A naturalização do tratamento massivo de dados pessoais alinhada com a falta de estrutura de governança com monitoramento de conformidade mais rigoroso representa um verdadeiro perigo aos princípios e valores democráticos, pois, quanto mais se conhece a pessoa e os seus hábitos, maiores são as possibilidades de antecipar ações e promover a preferência por um grupo de atores sociais que possuam certos atributos, ou ainda facilitar a previsão de propostas mais atraentes, além da elaboração de outras novas, tudo isso evidenciado através da análise preditiva.
Por isso, a identidade das pessoas abrange também atributos, fatos, comportamentos e padrões que podem ser usados como formas de comunicação automática, conforme preceitua Lawrence Lessing e, assim, de dominação.
Num cenário onde as redes sociais viraram verdadeiros fóruns de discussão e que possuem um amplo alcance, o proselitismo político feito e pensado para se comunicar de forma muito mais assertiva com um público alvo virou fator decisivo em construção de opinião, decisão e voto.
Necessário entender que partir dos cliques, reações como likes (curtir) ou compartilhamento de conteúdo que é publicado nas redes sociais, tem-se em mãos os traços da personalidade de determinados grupos, fazendo com que eles se tornem alvos de campanhas ou manobras que possam corresponder a suas especificidades e, assim, alcançar ou induzir as pessoas acessadas.

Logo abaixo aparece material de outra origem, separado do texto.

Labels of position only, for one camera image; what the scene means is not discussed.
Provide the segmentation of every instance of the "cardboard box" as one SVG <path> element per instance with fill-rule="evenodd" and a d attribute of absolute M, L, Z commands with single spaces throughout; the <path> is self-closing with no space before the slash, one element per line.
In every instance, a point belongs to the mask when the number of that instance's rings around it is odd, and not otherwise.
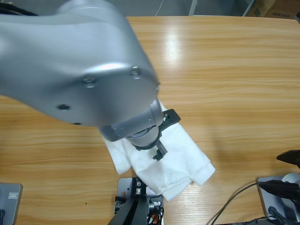
<path fill-rule="evenodd" d="M 255 0 L 248 16 L 294 19 L 300 0 Z"/>

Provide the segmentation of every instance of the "white cloth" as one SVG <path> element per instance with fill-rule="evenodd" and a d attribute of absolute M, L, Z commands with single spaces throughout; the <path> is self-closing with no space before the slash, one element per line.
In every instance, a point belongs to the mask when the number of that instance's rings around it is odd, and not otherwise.
<path fill-rule="evenodd" d="M 160 141 L 168 153 L 159 161 L 153 159 L 154 149 L 138 151 L 126 139 L 110 142 L 104 138 L 104 141 L 118 174 L 133 167 L 136 175 L 167 201 L 178 196 L 192 181 L 202 185 L 215 171 L 179 123 L 162 132 Z"/>

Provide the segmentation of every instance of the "floor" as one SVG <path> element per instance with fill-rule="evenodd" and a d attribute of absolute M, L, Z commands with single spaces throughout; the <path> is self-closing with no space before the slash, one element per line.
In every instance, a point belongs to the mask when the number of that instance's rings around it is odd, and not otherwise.
<path fill-rule="evenodd" d="M 68 0 L 3 0 L 38 15 L 52 15 Z M 125 16 L 188 15 L 192 0 L 107 0 Z M 249 0 L 198 0 L 195 15 L 241 16 Z"/>

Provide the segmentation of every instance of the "wooden table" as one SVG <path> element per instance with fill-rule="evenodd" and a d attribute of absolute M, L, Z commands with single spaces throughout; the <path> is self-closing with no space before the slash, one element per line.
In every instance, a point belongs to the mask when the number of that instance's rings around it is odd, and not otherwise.
<path fill-rule="evenodd" d="M 206 224 L 257 177 L 298 172 L 276 160 L 300 147 L 300 25 L 248 17 L 131 17 L 162 83 L 160 99 L 215 174 L 165 203 L 166 225 Z M 18 225 L 105 225 L 118 176 L 96 128 L 0 97 L 0 181 L 23 184 Z M 263 215 L 256 187 L 217 223 Z"/>

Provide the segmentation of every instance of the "gray robot arm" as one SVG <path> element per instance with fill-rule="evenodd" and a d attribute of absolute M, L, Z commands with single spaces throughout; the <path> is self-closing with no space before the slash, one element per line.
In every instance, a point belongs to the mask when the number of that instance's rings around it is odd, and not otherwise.
<path fill-rule="evenodd" d="M 163 123 L 159 81 L 127 20 L 103 0 L 52 16 L 0 16 L 0 94 L 109 141 L 149 146 Z"/>

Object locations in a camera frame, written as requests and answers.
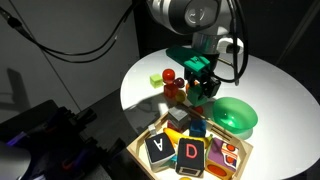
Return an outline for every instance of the black letter block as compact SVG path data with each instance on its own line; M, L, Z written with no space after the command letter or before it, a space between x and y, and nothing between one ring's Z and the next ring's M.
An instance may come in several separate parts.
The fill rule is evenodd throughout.
M145 140L151 170L154 172L169 167L167 162L175 155L175 150L166 133Z
M204 143L181 138L178 145L178 174L200 177L204 170Z

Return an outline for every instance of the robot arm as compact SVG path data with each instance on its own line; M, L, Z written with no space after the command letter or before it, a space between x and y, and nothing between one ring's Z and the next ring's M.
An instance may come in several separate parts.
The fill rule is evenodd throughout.
M207 97L214 96L220 86L220 81L236 82L238 85L248 56L245 51L243 65L238 73L237 54L244 51L244 45L240 39L237 39L235 29L235 8L239 7L239 3L235 4L234 0L147 0L147 5L151 16L159 24L176 34L193 34L192 50L209 59L209 67L205 67L201 75L196 78L203 85L201 94ZM232 28L232 38L228 36L230 28ZM213 70L219 53L230 52L233 53L234 79L225 80L216 76ZM192 74L192 72L185 71L185 79L193 80L194 75Z
M153 19L176 34L193 33L192 48L216 54L229 34L231 14L226 0L147 0Z

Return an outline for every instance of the blue block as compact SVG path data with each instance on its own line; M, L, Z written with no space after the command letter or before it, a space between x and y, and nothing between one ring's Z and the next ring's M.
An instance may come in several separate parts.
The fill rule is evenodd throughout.
M189 136L205 137L206 136L206 120L193 119L190 122Z

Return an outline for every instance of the red ball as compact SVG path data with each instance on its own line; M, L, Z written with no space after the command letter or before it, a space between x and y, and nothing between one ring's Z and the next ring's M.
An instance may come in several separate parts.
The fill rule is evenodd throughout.
M201 106L197 106L197 107L194 107L192 109L197 111L199 114L203 114L203 108Z
M165 69L162 72L162 79L163 79L163 82L166 84L172 84L175 79L175 76L176 74L172 69Z

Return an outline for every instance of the green bowl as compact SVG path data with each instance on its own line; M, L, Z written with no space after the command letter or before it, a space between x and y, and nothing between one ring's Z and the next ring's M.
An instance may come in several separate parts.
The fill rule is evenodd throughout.
M258 122L257 113L244 101L223 97L213 103L214 122L234 134L252 129Z

Essa preocupação não escapou à análise da Lei Geral de Proteção de Dados (LGPD), Lei número 13.709/2018, que entrou em vigor em 18 de setembro de 2020, após sucessivos adiamentos legislativos desde a sua publicação em 14 de agosto de 2018, que cuidou de proteger a informação relacionada a pessoa natural identificável. Isso implica dizer que as atividades de tratamento de dados pessoais indiretos, como por exemplo interesses, hábitos de navegação e geolocalização, também deverão observar a boa-fé e os princípios estabelecidos no art. 6º da LGPD.
Para minorar os risco de incidentes de segurança, a norma estipulou um padrão mínimo de conformidade, como a política de acesso, o gerenciamento de privilégios e o controle de autorização de acesso.
No último domingo, nos stories do perfil institucional da OAB-BA no Instagram ocorreu uma repostagem de um conteúdo de campanha eleitoral da candidata apoiada pela atual gestão. O episódio gerou enorme comoção em parte da advocacia baiana que passou a questionar o desvirtuamento da finalidade institucional.
Em resposta ao ocorrido, o Presidente da OAB/Bahia, Dr. Fabrício de Castro, emitiu uma nota aduzindo que “A senha é trocada rotineiramente em virtude da necessidade de compartilhamento com os diversos participantes nos eventos e nos programas OAB no Rádio e OAB na TV.”
Pela nota, depreende-se que se está diante um ambiente aberto de informações sensíveis, onde pessoas diversas possuem acesso facilitado a dados pessoais de milhares de advogados baianos. Indubitavelmente, essa é uma das situações de elevada criticidade, pois coloca em risco ou elevado risco os direitos dos titulares de dados e degradam a reputação do controlador, que no caso é a própria OAB-BA.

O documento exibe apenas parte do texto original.